Reference standards of famotidine and diclofenac potassium were obtained with certificate of analysis. The pharmaceutical formulation of combined dosage form of diclofenac potassium and famotidine tablets was procured from the market. Potassium dihydrogen orthophosphate and methanol were used of analytical grade from Qualigens. HPLC grade distilled water was obtained from millipore. Standard dilutions were prepared in diluent (methanol).

Instrumentation:

Chromatographic separation was preformed with Shimadzu LC 2010 high performance liquid chromatography system in isocratic mode, equipped with an auto sampler and a photo-diode array detector. Chromatograms and data were recorded by means of Class VP software.

Preparation of Standard Stock Solutions:

The stock solution of famotidine (2000 µg / ml) was prepared by dissolving 200.2 mg of famotidine (99.9 %) in 100 ml volumetric flask with diluent (solution A). The stock solution of diclofenac potassium (5000 µg / ml) was prepared by dissolving 500.4 mg of diclofenac potassium (99.6 %) in100 ml volumetric flask with diluent (solution B). Internal standard (methyl paraben) stock solution (1000 µg / ml) was prepared by dissolving 99.8 mg of methyl paraben in diluent in a 100 ml standard volumetric flask (solution C).
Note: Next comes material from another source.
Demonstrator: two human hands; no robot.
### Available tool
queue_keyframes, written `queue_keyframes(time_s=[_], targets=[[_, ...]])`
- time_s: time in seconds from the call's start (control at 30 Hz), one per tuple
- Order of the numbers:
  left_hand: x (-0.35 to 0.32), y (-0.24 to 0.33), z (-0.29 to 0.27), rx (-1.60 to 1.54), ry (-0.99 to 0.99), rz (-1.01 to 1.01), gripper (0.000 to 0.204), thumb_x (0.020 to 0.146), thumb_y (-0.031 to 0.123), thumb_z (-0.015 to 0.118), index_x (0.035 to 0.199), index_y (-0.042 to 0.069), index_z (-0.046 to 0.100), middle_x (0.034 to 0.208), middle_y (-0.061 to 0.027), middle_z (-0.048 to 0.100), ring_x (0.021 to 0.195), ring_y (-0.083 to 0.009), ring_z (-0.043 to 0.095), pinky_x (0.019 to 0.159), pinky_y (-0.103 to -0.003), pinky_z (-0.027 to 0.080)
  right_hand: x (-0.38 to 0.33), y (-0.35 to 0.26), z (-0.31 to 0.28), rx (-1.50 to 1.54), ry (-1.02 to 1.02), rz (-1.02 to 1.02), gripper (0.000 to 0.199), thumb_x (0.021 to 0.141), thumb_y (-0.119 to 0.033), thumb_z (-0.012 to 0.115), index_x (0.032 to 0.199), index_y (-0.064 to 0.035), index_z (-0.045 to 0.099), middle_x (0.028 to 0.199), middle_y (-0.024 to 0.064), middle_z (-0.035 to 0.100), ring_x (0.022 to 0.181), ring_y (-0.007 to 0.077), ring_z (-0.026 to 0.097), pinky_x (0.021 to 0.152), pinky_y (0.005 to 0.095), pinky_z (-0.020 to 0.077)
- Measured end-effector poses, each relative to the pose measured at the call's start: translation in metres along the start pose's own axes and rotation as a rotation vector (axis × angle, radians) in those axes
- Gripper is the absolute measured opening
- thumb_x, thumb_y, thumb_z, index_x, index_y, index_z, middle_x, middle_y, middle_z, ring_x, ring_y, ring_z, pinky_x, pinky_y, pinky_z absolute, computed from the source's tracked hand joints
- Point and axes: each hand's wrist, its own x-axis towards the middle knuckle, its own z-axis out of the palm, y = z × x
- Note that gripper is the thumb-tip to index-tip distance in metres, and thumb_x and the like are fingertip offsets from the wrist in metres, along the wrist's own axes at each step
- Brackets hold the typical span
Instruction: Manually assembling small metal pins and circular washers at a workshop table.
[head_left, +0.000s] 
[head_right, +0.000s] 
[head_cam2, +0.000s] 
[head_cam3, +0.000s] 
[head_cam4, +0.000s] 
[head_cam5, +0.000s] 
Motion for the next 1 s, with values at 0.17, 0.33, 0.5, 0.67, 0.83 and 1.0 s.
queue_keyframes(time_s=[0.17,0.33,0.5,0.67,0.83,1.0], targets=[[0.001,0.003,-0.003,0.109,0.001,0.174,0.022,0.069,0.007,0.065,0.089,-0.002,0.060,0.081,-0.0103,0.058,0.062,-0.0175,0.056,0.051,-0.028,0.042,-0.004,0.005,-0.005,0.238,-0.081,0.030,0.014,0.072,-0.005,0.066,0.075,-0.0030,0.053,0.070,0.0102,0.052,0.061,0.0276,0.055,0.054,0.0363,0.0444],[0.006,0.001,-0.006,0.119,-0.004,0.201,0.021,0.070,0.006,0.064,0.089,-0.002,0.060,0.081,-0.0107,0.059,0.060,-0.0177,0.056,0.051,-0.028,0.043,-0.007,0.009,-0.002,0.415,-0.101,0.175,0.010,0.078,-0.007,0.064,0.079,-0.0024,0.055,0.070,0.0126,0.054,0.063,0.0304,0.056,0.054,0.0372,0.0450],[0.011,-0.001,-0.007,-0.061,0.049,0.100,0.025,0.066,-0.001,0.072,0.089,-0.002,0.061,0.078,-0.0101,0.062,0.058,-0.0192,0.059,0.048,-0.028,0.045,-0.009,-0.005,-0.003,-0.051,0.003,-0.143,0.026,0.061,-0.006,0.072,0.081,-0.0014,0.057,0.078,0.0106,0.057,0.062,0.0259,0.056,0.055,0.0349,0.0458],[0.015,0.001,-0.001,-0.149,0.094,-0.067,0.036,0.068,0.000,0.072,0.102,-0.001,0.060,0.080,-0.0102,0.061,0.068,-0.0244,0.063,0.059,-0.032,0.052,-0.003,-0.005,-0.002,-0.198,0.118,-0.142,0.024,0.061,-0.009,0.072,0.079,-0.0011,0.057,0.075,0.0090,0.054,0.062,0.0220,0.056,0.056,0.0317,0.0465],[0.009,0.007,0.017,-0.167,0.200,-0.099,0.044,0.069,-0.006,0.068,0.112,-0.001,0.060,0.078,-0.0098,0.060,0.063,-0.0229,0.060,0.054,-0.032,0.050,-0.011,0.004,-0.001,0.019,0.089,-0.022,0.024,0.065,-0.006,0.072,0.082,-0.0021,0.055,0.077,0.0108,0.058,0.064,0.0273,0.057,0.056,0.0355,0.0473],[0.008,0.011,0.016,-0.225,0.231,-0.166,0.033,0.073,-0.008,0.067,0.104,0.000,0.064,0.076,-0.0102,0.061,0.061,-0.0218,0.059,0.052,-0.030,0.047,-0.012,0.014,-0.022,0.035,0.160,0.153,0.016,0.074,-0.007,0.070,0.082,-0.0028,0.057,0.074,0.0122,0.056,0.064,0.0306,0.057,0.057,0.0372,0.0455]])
Working Standard Solution:

About 10.0 ml of each of the stock solutions A, B and C were transferred to a 100 ml volumetric flask and diluted up to the mark with diluent (methanol).

Sample Preparation:

Twenty tablets were weighed and their average weight was calculated. The tablets were crushed into a homogeneous powder and quantity equivalent to ten tablets was transferred in a 100 ml volumetric flask, dissolved in diluent and filtered through whatman no. 41 filter paper. A 10.0 ml of above filtrate was quantitatively transferred to a 100 ml volumetric flask, 10.0 ml of internal standard solution was added to it, and solution was diluted up to the mark with diluent.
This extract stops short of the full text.